(Photo by Sean M. Haffey/Getty Images)

Aggregation arose as a hot topic this week. Bleacher Report’s Matt Hayes published his interview with UCLA quarterback Josh Rosen. Rosen, known for being smart, if not too smart, offered some noteworthy quotations. Some looked even more noteworthy left alone in a headline. Outlets were criticized for aggregation and framing that aggregation into “clickbait.” This debate left me surprised.

First, this is Bleacher Report. Bleacher Report was the outlet that built itself on enlisting an army of unpaid aggregators and gaming search engines with “clickbait” headlines that muscled out news outlets. One of their designated real journalists being purportedly victimized by aggregation was incredible irony.

Moreover, I had assumed that this argument had been rendered moot. Journalism and aggregation have merged. Much of journalism is aggregation. It has become nearly impossible to distinguish between the two. As for “clickbait,” there’s a reason why headlines at every outlet look exactly like the headlines journalists once savaged Bleacher Report for writing.

Most of media activity is reacting to reports from elsewhere, a form of aggregation. Whether it’s a blog, a rival outlet, a television network, or a radio show, the goal is finding a way to advance the discussion which other reporting raised. FS1 pivoted entirely to video reactions. That’s most of what ESPN does on the television front, even on SportsCenter.

The great growth models of the past decade in the sports media, besides having a substantial subsidy from television, have been aggregation-based. Giving the many people who want to write a forum to do so, not compensating them well, if at all, and selling ads on the volume they produce is a productive business model.

Straight aggregation is in decline because it has become so ubiquitous it is subject to the law of diminishing returns. You can’t get attention just riffing on the news anymore when 30 other sites jumped on that same quote which everyone just saw scroll across Twitter. It’s easier to create your own controversy. Hence, the rise of contrarian opining, often about hypotheticals.

Aggregation is far from just a sports media phenomenon. It also forms most of the hard news coverage. CNN does some excellent reporting. But TV news networks, for the most part, are aggregators. The thriving pundit-o-sphere and podcast culture that has arisen is aggregating. The New York Times has outstanding reporting on its front page, and articles that create a broad context before getting around to crediting The Washington Post for the initial report in graph six.

The conservative media is also steered by aggregation. The Drudge Report collects links from other outlets and crafts inflammatory headlines. Breitbart is a far-right aggregation service.
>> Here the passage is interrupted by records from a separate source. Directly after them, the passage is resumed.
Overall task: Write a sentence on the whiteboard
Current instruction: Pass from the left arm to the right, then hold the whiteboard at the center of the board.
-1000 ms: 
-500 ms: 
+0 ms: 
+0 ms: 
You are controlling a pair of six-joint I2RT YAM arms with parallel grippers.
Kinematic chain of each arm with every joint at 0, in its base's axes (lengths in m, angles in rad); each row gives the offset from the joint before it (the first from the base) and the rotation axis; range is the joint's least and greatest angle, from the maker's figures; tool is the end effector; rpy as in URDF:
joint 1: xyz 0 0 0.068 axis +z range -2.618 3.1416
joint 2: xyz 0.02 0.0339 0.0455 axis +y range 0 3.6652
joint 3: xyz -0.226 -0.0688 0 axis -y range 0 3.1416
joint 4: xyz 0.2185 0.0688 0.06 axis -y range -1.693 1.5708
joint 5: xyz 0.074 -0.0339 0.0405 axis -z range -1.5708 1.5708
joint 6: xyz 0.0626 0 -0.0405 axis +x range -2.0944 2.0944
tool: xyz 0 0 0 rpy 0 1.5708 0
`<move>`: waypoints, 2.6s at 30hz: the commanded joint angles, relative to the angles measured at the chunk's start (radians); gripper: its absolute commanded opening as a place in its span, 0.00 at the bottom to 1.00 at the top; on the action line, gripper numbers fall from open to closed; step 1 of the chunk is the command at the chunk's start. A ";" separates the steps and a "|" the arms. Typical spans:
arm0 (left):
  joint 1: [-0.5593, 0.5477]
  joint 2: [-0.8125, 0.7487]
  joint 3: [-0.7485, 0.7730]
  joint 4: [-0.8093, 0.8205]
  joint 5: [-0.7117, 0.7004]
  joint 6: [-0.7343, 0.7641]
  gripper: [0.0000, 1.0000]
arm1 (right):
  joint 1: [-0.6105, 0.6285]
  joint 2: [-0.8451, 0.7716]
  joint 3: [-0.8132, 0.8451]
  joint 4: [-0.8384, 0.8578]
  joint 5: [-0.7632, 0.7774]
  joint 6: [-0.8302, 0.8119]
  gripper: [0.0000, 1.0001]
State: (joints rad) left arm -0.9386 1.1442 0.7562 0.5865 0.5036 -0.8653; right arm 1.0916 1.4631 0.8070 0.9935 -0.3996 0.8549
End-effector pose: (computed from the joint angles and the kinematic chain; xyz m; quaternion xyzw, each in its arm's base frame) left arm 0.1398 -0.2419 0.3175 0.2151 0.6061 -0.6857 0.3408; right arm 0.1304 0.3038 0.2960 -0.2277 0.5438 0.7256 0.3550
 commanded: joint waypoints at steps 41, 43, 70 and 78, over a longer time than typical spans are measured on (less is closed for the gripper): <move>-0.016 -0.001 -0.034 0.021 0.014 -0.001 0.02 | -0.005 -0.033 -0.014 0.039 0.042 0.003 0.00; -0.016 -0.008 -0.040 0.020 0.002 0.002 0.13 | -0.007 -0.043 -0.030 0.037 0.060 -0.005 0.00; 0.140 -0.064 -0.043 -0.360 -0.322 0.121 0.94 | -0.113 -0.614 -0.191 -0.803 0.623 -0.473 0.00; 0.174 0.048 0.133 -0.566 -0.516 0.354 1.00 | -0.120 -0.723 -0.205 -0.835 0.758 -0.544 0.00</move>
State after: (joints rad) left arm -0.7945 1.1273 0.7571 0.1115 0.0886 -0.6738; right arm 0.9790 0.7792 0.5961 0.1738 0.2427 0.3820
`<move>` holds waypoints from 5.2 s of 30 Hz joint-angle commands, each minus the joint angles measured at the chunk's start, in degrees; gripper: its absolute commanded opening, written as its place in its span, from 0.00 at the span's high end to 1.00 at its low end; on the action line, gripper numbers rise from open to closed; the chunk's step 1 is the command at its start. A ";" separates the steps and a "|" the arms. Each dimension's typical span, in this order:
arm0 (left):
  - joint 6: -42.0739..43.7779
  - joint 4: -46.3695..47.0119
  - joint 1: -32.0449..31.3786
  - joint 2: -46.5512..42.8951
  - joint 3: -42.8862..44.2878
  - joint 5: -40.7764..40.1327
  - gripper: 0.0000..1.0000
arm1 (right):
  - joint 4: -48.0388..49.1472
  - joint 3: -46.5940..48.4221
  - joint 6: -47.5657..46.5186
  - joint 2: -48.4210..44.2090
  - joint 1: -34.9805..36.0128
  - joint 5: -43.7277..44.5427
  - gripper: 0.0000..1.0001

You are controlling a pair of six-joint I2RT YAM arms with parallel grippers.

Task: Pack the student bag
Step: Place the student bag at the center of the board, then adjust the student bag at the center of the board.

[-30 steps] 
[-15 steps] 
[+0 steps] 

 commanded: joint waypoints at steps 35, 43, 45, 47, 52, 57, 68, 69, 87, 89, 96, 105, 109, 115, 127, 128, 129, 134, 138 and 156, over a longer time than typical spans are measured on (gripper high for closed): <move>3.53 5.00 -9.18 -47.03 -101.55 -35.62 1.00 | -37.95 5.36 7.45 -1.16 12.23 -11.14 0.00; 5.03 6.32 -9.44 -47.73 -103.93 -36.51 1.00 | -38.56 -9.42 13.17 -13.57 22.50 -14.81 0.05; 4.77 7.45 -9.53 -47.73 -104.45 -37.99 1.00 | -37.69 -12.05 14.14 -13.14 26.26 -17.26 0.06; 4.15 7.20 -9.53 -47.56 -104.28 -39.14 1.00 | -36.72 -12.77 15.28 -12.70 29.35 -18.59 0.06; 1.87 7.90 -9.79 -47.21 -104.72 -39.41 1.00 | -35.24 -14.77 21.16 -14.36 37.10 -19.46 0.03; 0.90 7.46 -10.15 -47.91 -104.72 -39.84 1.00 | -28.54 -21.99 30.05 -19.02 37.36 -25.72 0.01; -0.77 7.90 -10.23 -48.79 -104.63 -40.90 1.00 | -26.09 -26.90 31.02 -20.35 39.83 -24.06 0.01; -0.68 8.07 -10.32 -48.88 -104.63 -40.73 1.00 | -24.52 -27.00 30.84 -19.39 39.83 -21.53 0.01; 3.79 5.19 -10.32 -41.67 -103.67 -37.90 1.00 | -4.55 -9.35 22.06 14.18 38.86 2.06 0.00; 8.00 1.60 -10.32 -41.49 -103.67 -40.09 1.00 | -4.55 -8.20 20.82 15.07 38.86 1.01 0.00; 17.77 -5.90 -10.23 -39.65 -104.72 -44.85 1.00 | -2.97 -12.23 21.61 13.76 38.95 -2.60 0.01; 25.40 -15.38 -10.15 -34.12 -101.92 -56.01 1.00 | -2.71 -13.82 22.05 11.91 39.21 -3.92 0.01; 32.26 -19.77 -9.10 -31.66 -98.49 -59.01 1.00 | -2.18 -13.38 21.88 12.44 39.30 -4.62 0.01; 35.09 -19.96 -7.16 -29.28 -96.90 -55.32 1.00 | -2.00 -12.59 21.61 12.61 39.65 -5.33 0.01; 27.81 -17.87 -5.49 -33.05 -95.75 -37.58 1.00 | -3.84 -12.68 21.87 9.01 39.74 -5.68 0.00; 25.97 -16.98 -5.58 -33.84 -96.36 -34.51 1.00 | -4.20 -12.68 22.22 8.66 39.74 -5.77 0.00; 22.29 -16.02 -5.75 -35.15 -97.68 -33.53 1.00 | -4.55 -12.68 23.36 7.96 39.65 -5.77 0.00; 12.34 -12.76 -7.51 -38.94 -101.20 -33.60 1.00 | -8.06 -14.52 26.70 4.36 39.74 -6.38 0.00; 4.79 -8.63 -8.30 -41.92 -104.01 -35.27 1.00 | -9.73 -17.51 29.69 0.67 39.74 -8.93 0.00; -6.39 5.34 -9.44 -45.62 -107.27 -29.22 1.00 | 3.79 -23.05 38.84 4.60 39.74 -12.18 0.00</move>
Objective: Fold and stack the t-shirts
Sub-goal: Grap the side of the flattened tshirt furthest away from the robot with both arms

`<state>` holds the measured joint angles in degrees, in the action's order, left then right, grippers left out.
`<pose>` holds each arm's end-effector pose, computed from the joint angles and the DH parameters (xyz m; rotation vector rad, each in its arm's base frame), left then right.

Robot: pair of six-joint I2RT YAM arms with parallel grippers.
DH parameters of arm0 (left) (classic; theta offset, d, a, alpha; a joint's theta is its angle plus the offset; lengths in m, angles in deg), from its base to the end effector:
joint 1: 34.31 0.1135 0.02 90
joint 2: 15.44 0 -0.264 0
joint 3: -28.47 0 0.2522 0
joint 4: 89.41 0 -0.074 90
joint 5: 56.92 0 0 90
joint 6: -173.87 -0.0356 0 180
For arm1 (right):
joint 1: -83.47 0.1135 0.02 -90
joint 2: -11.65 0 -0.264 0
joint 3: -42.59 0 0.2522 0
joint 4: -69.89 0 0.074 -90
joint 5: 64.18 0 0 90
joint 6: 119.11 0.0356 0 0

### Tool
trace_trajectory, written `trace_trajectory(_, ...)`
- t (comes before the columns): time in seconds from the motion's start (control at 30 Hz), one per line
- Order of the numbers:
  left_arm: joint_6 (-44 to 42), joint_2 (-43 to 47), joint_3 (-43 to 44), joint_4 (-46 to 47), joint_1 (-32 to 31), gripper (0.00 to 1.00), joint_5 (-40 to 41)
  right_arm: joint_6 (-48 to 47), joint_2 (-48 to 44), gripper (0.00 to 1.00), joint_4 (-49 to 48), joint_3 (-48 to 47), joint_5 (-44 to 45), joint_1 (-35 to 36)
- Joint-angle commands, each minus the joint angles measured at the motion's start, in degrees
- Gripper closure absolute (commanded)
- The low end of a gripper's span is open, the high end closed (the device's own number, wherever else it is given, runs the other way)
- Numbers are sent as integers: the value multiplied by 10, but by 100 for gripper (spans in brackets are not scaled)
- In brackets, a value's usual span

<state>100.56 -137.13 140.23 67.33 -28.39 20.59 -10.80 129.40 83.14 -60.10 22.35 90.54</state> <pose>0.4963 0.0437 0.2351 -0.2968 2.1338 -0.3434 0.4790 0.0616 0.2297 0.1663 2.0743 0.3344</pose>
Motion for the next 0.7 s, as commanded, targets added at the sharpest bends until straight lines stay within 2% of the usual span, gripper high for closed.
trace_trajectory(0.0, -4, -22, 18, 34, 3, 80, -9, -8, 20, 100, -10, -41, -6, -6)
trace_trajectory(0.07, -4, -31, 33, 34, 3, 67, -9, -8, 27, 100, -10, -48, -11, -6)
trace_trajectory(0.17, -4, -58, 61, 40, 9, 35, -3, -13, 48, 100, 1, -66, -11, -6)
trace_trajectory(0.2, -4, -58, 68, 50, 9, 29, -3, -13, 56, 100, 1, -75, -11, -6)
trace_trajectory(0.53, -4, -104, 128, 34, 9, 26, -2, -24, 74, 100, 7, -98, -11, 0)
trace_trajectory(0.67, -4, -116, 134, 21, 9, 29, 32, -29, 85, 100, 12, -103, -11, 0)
Aggregation stinks in many respects. There are few feelings more dispiriting than producing original reporting, watching it get aggregated, and then watching an influential media member retweet the aggregated link to a large social media following.

One of those more dispiriting feelings is writing an excellent 5,000-word profile, having someone else pull a quote from it, and having that quote become the story. Though, if you are publishing on the Internet, you buried the lede there. Maybe the answer is the outlet producing both the profile and the bloggy dissection of it.

Aggregation did have benefits. Blogs, in the early days, did find and promote quality local reporting readers otherwise may not have found. A small site getting linked to by Deadspin was a huge deal. Then came Twitter. Then came smartphones. Now, most people are watching the headline scroll by on Facebook. Maybe a few people click on it. Very few are clicking through again on the phone for the source. Though, there’s still some value in people discussing your work elsewhere.

The media industry at large does not benefit from aggregation. The trouble is that individual outlets, in our modern Darwinian media world, do. Even if you are paying the writers decently, aggregation is still cheaper and easier to produce than reporting. That volume produces traffic and pays for the quality content, such as Matt Hayes interviewing Josh Rosen.

Subscription models may be the great hope for traditional journalism. But one of their great challenges will be, you guessed it, avoiding aggregators undercutting their content. The rub is they may need that to influence the broader discussion.